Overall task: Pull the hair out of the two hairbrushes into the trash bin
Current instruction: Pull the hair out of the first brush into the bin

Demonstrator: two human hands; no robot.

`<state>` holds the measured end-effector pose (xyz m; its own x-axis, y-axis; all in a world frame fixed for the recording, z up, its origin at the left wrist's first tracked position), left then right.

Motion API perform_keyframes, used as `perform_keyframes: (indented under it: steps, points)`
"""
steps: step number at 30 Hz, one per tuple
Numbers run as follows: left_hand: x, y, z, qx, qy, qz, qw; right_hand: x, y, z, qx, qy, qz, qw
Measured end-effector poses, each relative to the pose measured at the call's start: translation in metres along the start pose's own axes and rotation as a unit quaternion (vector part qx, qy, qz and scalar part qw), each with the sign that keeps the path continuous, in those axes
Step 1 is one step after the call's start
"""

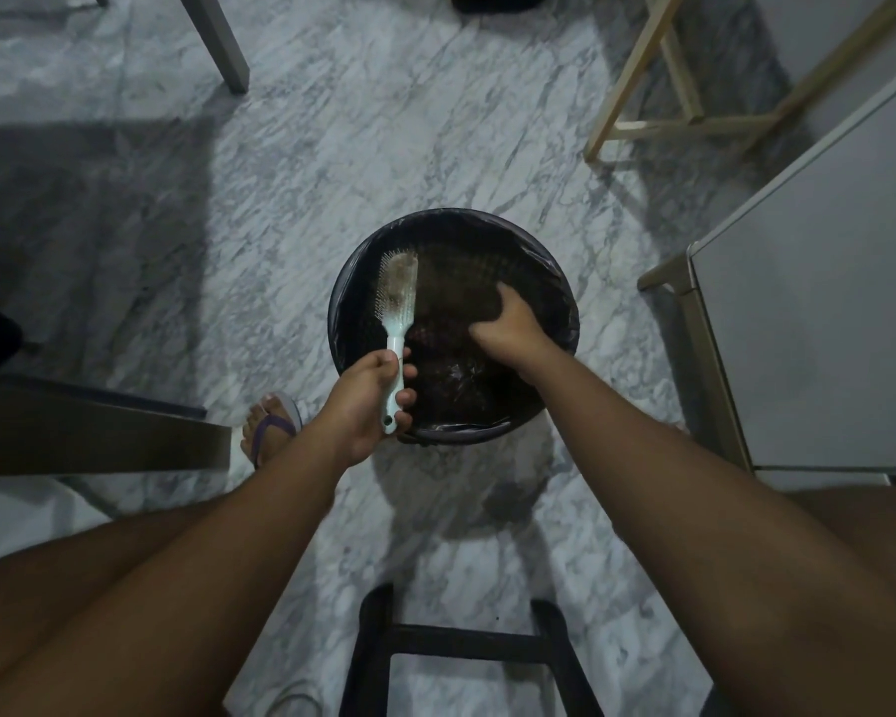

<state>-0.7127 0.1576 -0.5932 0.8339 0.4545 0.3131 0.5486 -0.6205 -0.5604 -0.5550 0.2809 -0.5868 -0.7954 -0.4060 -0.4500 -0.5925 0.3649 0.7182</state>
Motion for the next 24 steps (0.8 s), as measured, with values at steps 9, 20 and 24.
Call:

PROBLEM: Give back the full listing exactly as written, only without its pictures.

ANSWER TO THE PROBLEM:
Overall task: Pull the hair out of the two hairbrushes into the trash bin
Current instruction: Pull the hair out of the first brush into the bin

Demonstrator: two human hands; no robot.

`<state>` holds the measured end-effector pose (xyz m; its own x-axis, y-axis; all in a world frame fixed for the recording, z up, its origin at the left wrist's first tracked position), left then right.

Motion API perform_keyframes, used as `perform_keyframes: (indented under it: steps, points)`
"""
steps: step number at 30 Hz, one per tuple
Numbers run as follows: left_hand: x, y, z, qx, qy, qz, qw; right_hand: x, y, z, qx, qy, qz, qw
Measured end-effector poses, each relative to the pose measured at the call's start: translation in metres along the start pose's own axes and rotation as a unit quaternion (vector part qx, qy, qz and scalar part qw), each with the sign that keeps the path continuous, in those axes
Step 1 is one step after the call's start
"""


<state>-0.7127 0.1576 -0.5932 0.8339 0.4545 0.3131 0.5486 -0.6205 -0.5604 -0.5550 0.2809 -0.5868 -0.7954 -0.4060 -0.4500 -0.5925 0.3649 0.7182</state>
Motion for the next 24 steps (0.8 s), as measured, with values at steps 9, 20 and 24.
Call:

What the exercise required has been answered in full.